◆ **BRIEF**
After finding the line with "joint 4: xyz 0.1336" in the data below, set down exactly each line through the one with "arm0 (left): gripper", inclusive, and stop there.

◆ **GIVEN INFORMATION**
____________
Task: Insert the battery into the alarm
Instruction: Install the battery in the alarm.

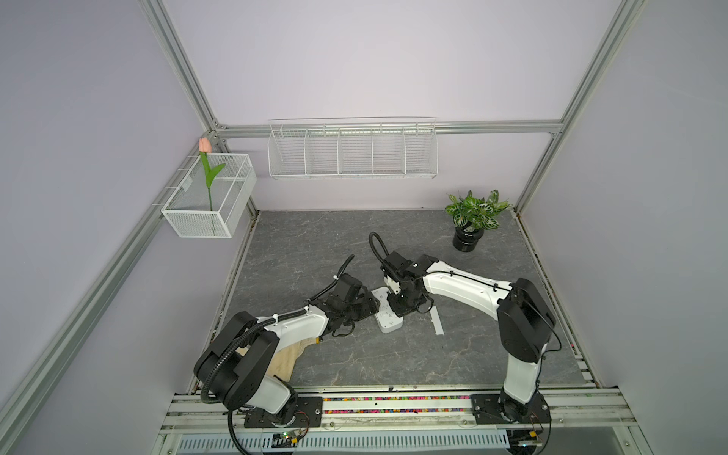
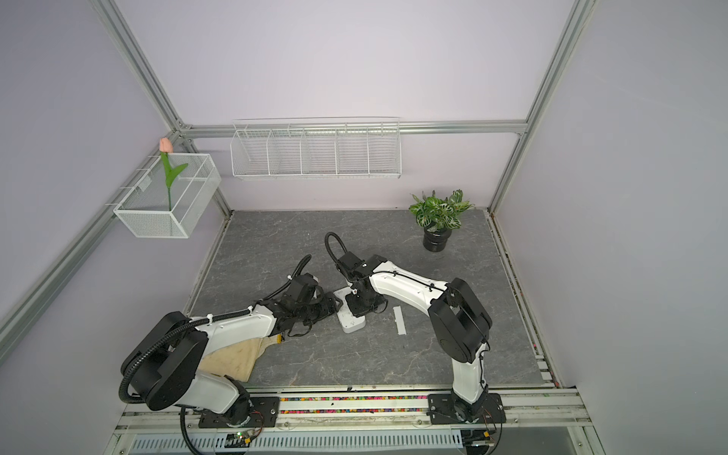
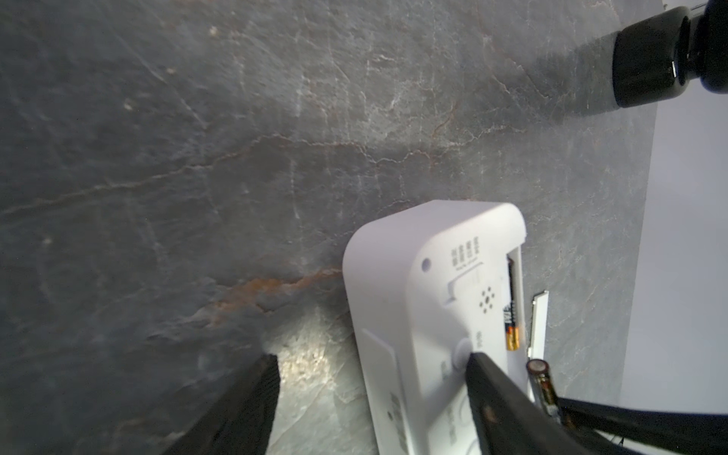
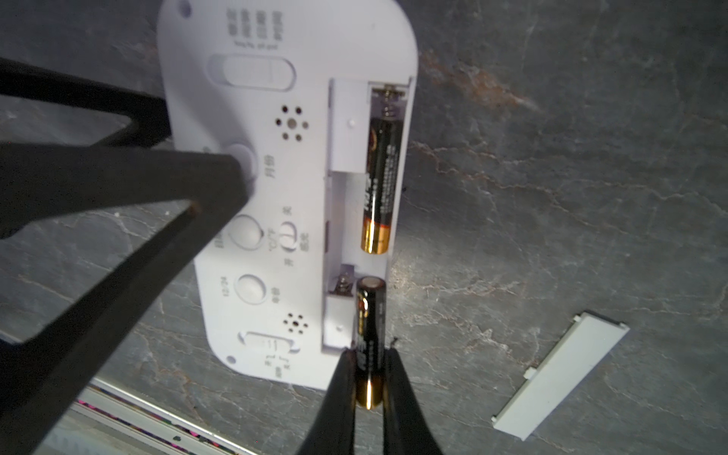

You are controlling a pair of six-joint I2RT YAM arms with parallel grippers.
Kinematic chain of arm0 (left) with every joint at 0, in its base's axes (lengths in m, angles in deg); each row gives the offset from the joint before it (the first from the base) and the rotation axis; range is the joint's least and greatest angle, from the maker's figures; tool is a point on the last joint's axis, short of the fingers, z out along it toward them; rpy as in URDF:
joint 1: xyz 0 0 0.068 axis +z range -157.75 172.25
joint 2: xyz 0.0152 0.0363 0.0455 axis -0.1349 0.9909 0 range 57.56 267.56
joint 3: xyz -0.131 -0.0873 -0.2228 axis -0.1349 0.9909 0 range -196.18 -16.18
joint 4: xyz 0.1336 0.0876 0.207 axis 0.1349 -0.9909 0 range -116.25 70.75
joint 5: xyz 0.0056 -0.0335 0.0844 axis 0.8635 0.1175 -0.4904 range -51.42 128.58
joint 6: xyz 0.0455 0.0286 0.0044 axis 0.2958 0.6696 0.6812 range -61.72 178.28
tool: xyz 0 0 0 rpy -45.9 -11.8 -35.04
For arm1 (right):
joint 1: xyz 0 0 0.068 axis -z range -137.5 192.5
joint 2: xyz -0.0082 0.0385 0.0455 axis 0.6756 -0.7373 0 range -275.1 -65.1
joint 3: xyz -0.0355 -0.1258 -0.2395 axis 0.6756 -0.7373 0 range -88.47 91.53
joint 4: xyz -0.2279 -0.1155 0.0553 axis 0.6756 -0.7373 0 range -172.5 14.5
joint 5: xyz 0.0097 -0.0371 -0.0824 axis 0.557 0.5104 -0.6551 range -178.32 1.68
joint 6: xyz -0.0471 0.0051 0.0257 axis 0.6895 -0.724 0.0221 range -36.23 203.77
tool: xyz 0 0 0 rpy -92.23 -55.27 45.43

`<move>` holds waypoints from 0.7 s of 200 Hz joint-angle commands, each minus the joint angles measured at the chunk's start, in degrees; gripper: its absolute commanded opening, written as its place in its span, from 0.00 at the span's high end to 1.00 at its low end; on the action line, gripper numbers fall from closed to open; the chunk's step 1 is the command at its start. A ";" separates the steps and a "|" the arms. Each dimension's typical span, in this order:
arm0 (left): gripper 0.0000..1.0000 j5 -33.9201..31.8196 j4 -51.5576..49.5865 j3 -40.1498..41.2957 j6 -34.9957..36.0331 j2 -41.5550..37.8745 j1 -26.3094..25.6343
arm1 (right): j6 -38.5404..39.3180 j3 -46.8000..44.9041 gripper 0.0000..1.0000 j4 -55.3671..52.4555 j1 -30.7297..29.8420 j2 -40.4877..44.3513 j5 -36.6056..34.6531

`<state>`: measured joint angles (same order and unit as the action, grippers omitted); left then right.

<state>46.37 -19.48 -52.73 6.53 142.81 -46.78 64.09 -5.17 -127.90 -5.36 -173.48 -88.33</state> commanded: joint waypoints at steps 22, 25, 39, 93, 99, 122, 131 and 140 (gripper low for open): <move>0.24 -0.60 0.25 -1.50 0.99 0.77 -0.37 | 0.07 1.66 0.86 -2.00 -0.30 -1.30 -0.97; 0.24 -0.59 0.27 -1.45 1.03 0.79 -0.35 | 0.08 1.68 0.85 -2.00 -0.31 -1.35 -0.88; 0.24 -0.58 0.32 -1.41 1.02 0.84 -0.39 | -0.02 1.86 0.85 -2.00 -0.45 -1.68 -0.25; 0.24 -0.65 0.47 -1.41 1.06 0.87 -0.40 | -0.15 2.56 0.84 -4.37 -0.97 -2.62 -0.55; 0.24 -0.67 0.41 -1.41 1.10 0.79 -0.40 | -0.09 2.57 0.84 -4.48 -1.01 -2.71 -0.63; 0.24 -0.70 0.32 -1.41 1.12 0.78 -0.42 | -0.09 2.65 0.84 -4.38 -1.04 -3.13 -0.74; 0.24 -0.76 0.32 -1.41 1.12 0.71 -0.44 | -0.09 2.81 0.83 -4.43 -1.01 -3.24 -0.83; 0.24 -0.74 0.36 -1.32 1.11 0.71 -0.44 | -0.09 2.83 0.82 -4.39 -1.01 -3.45 -0.98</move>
<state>46.35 -19.30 -52.73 6.64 142.88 -46.82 64.09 -3.29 -130.70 -6.03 -175.62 -88.57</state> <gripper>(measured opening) 0.763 0.168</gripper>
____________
◆ **SOLUTION BELOW**
joint 4: xyz 0.1336 0.0876 0.207 axis 0.1349 -0.9909 0 range -116.25 70.75
joint 5: xyz 0.0056 -0.0335 0.0844 axis 0.8635 0.1175 -0.4904 range -51.42 128.58
joint 6: xyz 0.0455 0.0286 0.0044 axis 0.2958 0.6696 0.6812 range -61.72 178.28
tool: xyz 0 0 0 rpy -45.9 -11.8 -35.04
For arm1 (right):
joint 1: xyz 0 0 0.068 axis -z range -137.5 192.5
joint 2: xyz -0.0082 0.0385 0.0455 axis 0.6756 -0.7373 0 range -275.1 -65.1
joint 3: xyz -0.0355 -0.1258 -0.2395 axis 0.6756 -0.7373 0 range -88.47 91.53
joint 4: xyz -0.2279 -0.1155 0.0553 axis 0.6756 -0.7373 0 range -172.5 14.5
joint 5: xyz 0.0097 -0.0371 -0.0824 axis 0.557 0.5104 -0.6551 range -178.32 1.68
joint 6: xyz -0.0471 0.0051 0.0257 axis 0.6895 -0.724 0.0221 range -36.23 203.77
tool: xyz 0 0 0 rpy -92.23 -55.27 45.43

`<move>` holds waypoints from 0.7 s of 200 Hz joint-angle commands, each minus the joint angles measured at the chunk's start, in degrees; gripper: its absolute commanded opening, written as its place in its span, from 0.00 at the span's high end to 1.00 at its low end; on the action line, gripper numbers fall from closed to open; the chunk's step 1 is the command at its start. A ";" separates the steps and a "|" the arms. Each dimension's typical span, in this order:
arm0 (left): gripper 0.0000..1.0000 j5 -33.9201..31.8196 j4 -51.5576..49.5865 j3 -40.1498..41.2957 j6 -34.9957..36.0331 j2 -41.5550..37.8745 j1 -26.3094..25.6343

What the exercise asked for is complete.